■ **TASK INSTRUCTIONS**:
Take the line containing "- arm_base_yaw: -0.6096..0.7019" and each line after it through the end of the data below, and return them exactly, minus any pictures.

■ **INFORMATION SHOWN**:

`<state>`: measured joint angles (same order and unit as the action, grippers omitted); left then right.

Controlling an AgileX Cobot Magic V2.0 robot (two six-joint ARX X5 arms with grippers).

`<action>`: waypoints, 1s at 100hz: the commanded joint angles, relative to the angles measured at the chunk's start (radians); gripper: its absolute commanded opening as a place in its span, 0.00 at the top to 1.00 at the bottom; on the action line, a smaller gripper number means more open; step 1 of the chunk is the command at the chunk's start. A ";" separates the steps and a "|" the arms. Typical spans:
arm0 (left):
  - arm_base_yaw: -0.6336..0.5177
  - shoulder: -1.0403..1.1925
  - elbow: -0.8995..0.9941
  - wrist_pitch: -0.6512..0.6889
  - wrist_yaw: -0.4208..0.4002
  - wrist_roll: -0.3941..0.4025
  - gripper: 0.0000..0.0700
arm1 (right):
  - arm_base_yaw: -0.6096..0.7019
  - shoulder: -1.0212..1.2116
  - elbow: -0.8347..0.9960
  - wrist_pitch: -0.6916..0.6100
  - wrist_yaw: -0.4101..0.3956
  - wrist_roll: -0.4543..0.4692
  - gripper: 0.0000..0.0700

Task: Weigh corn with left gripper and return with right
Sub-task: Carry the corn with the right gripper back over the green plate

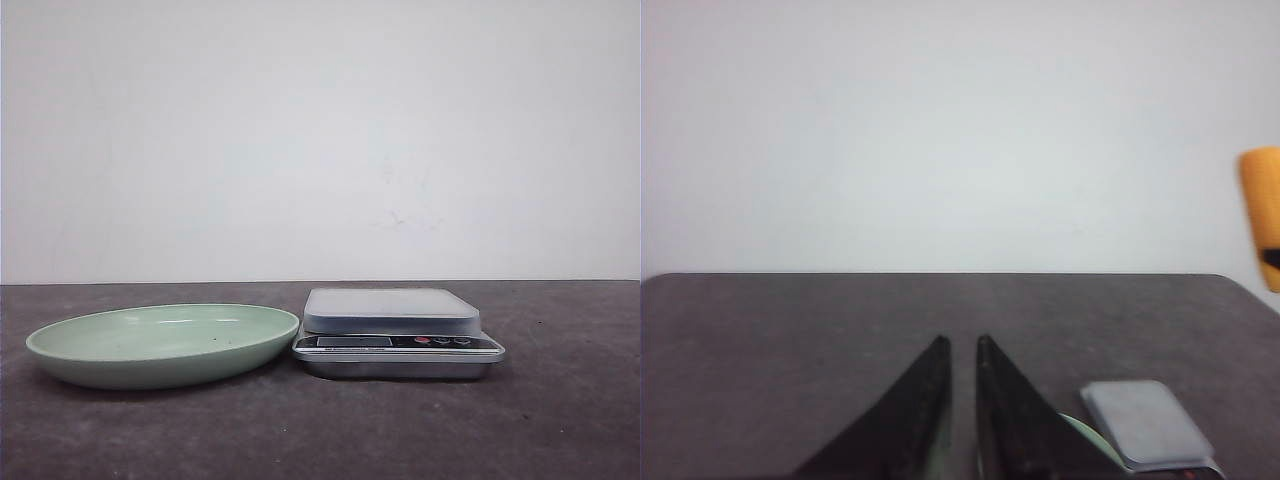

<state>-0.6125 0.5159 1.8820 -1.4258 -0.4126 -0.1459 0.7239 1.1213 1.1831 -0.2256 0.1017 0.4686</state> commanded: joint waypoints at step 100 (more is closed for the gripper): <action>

■ **RESPONSE TO THE TASK**:
  - arm_base_yaw: -0.6096..0.7019
  - shoulder: -1.0212..1.2116
  - elbow: -0.8347..0.9960
  - wrist_pitch: -0.6916..0.6100
  - wrist_yaw: -0.4101..0.3956
  - wrist_roll: -0.4543..0.4692
  - gripper: 0.0000..0.0700

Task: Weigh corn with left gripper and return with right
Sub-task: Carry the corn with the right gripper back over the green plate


<state>-0.6125 0.5159 1.8820 -1.4258 -0.4126 -0.1459 0.7239 1.1213 1.1831 -0.2256 0.1017 0.4686</state> commanded: joint waypoints at step 100 (more is closed for the gripper): <action>

The full answer has been given.